◆ Supplied information ◆
····················

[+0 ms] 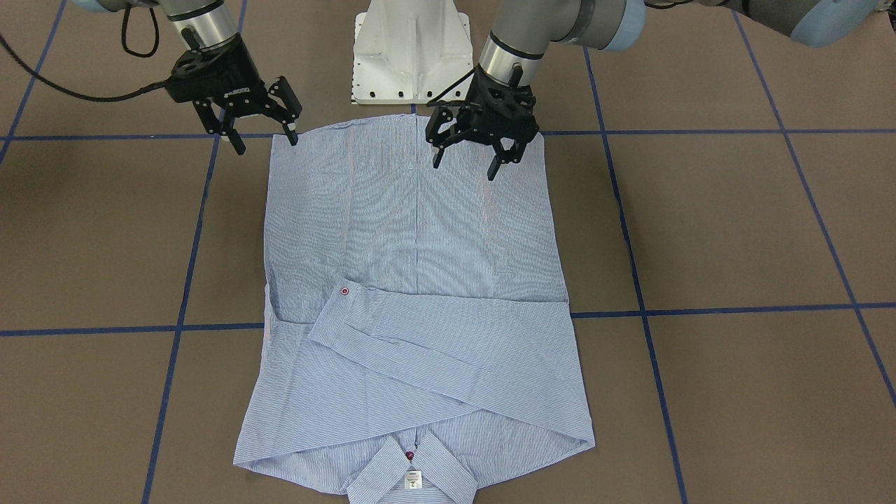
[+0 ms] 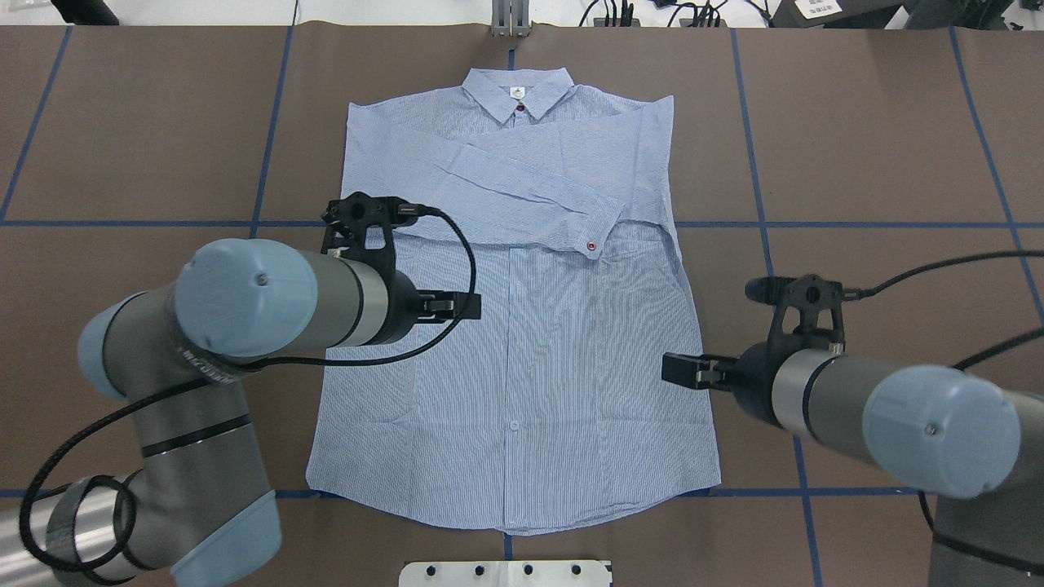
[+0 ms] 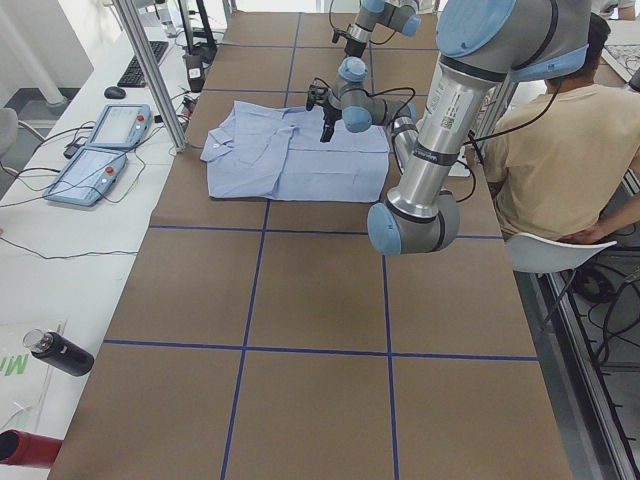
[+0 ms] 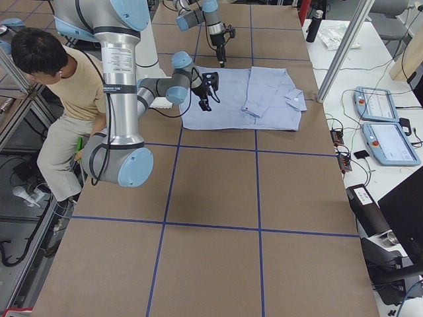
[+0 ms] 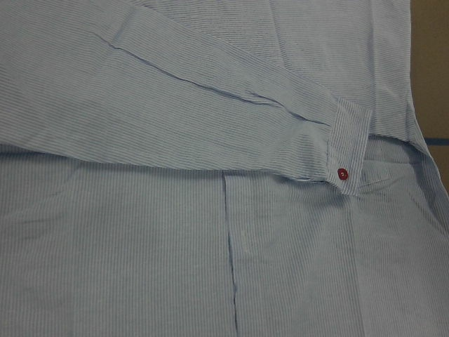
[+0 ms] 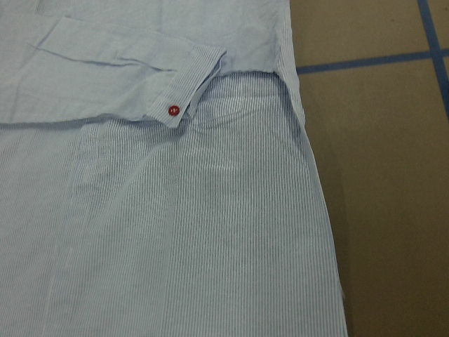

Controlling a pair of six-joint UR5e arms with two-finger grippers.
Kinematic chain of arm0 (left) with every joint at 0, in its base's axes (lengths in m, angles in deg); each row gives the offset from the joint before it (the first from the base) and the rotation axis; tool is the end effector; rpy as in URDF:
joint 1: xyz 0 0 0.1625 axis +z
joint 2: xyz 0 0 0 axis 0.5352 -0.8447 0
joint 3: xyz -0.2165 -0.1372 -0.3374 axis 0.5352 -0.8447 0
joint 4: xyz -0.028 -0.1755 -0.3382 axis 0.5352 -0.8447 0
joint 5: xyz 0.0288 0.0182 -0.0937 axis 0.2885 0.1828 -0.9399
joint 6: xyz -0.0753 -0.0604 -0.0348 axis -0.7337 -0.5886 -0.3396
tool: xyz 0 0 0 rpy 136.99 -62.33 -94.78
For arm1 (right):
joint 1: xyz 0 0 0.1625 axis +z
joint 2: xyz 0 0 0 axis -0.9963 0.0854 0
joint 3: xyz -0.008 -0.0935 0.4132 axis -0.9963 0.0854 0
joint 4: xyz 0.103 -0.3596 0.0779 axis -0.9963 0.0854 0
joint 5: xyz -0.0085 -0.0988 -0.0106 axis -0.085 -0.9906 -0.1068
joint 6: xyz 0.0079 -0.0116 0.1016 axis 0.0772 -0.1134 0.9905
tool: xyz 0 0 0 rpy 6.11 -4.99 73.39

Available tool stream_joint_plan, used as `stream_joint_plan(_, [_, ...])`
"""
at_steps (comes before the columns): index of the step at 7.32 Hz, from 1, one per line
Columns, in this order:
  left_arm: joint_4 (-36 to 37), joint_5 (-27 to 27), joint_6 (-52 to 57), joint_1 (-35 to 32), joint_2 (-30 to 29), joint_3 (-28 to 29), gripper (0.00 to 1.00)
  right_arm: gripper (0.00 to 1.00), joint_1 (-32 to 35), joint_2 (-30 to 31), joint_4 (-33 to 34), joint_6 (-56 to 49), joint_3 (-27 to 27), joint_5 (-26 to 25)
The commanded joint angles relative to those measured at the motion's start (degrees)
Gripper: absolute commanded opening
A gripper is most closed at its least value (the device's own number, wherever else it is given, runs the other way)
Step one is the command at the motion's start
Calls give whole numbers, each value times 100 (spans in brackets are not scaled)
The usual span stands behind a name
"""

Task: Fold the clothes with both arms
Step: 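Lower both grippers to the shirt hem corners nearest the robot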

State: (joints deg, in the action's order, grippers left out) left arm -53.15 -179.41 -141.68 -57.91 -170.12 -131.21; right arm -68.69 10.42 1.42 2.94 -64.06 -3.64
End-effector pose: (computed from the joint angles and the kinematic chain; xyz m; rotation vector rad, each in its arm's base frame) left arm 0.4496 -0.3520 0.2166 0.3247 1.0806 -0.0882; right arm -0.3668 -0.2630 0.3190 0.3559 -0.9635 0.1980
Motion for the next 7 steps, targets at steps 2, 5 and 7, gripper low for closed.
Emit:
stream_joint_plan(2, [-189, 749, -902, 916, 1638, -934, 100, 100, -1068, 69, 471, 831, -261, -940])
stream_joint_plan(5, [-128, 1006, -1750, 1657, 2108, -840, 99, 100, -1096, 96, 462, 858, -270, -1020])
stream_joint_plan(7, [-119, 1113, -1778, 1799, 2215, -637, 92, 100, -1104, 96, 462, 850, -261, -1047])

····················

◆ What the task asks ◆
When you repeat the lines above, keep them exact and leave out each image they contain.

◆ Response to this exercise ◆
[+0 ms] 
[+0 ms] 
[+0 ms] 
[+0 ms] 
[+0 ms] 
[+0 ms] 

Controlling a pair of six-joint UR5e arms with two-finger grippers.
Kinematic chain of arm0 (left) with every joint at 0, in its base's axes (lengths in m, angles in deg); each row gives the offset from the joint before it (the first from the base) and the rotation axis; tool is the end effector; rpy as in URDF:
joint 1: xyz 0 0 0.1625 axis +z
joint 2: xyz 0 0 0 axis 0.5352 -0.8447 0
joint 3: xyz -0.2165 -0.1372 -0.3374 axis 0.5352 -0.8447 0
joint 4: xyz -0.028 -0.1755 -0.3382 axis 0.5352 -0.8447 0
joint 5: xyz 0.0288 0.0182 -0.0937 axis 0.2885 0.1828 -0.9399
joint 6: xyz -0.0753 -0.0604 -0.0348 axis -0.7337 -0.5886 -0.3396
tool: xyz 0 0 0 rpy 136.99 -62.33 -94.78
For arm1 (right):
joint 1: xyz 0 0 0.1625 axis +z
joint 2: xyz 0 0 0 axis -0.9963 0.0854 0
joint 3: xyz -0.008 -0.0935 0.4132 axis -0.9963 0.0854 0
joint 4: xyz 0.103 -0.3596 0.0779 axis -0.9963 0.0854 0
joint 5: xyz -0.0085 -0.0988 -0.0106 axis -0.085 -0.9906 -0.1068
joint 6: xyz 0.0079 -0.0116 0.1016 axis 0.0772 -0.1134 0.9905
tool: xyz 0 0 0 rpy 6.11 -4.99 73.39

Available tool stream_joint_plan, used as `stream_joint_plan(_, [_, ...])`
"""
at_steps (comes before the columns): index of the step at 7.32 Hz, from 1, one per line
Columns, in this order:
  left_arm: joint_4 (-36 to 37), joint_5 (-27 to 27), joint_6 (-52 to 57), joint_1 (-35 to 32), joint_2 (-30 to 29), joint_3 (-28 to 29), gripper (0.00 to 1.00)
  right_arm: gripper (0.00 to 1.00), joint_1 (-32 to 35), joint_2 (-30 to 31), joint_4 (-33 to 34), joint_6 (-56 to 49), joint_3 (-27 to 27), joint_5 (-26 to 25)
The commanded joint angles relative to those measured at the motion's start (degrees)
Gripper: absolute commanded opening
A gripper is most closed at its least value (the device's own number, wherever else it is given, runs the other way)
Step one is the command at the motion's start
Calls give whole numbers, each value times 100 (spans in brackets are not scaled)
The usual span stands behind a name
"""

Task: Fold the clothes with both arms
Step: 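Lower both grippers to the shirt hem corners nearest the robot
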
State: (joints deg, in the action's order, grippers left out) left arm -53.15 -179.41 -141.68 -57.91 -170.12 -131.21; right arm -68.69 10.42 1.42 2.94 -64.06 -3.64
End-effector pose: (computed from the joint angles and the kinematic chain; xyz m; rotation vector rad, each in its arm's base frame) left arm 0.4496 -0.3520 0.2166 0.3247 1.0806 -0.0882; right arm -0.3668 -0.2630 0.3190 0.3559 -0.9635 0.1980
Motion for the next 7 steps, targets at steps 2, 5 and 7, gripper low for closed.
Emit:
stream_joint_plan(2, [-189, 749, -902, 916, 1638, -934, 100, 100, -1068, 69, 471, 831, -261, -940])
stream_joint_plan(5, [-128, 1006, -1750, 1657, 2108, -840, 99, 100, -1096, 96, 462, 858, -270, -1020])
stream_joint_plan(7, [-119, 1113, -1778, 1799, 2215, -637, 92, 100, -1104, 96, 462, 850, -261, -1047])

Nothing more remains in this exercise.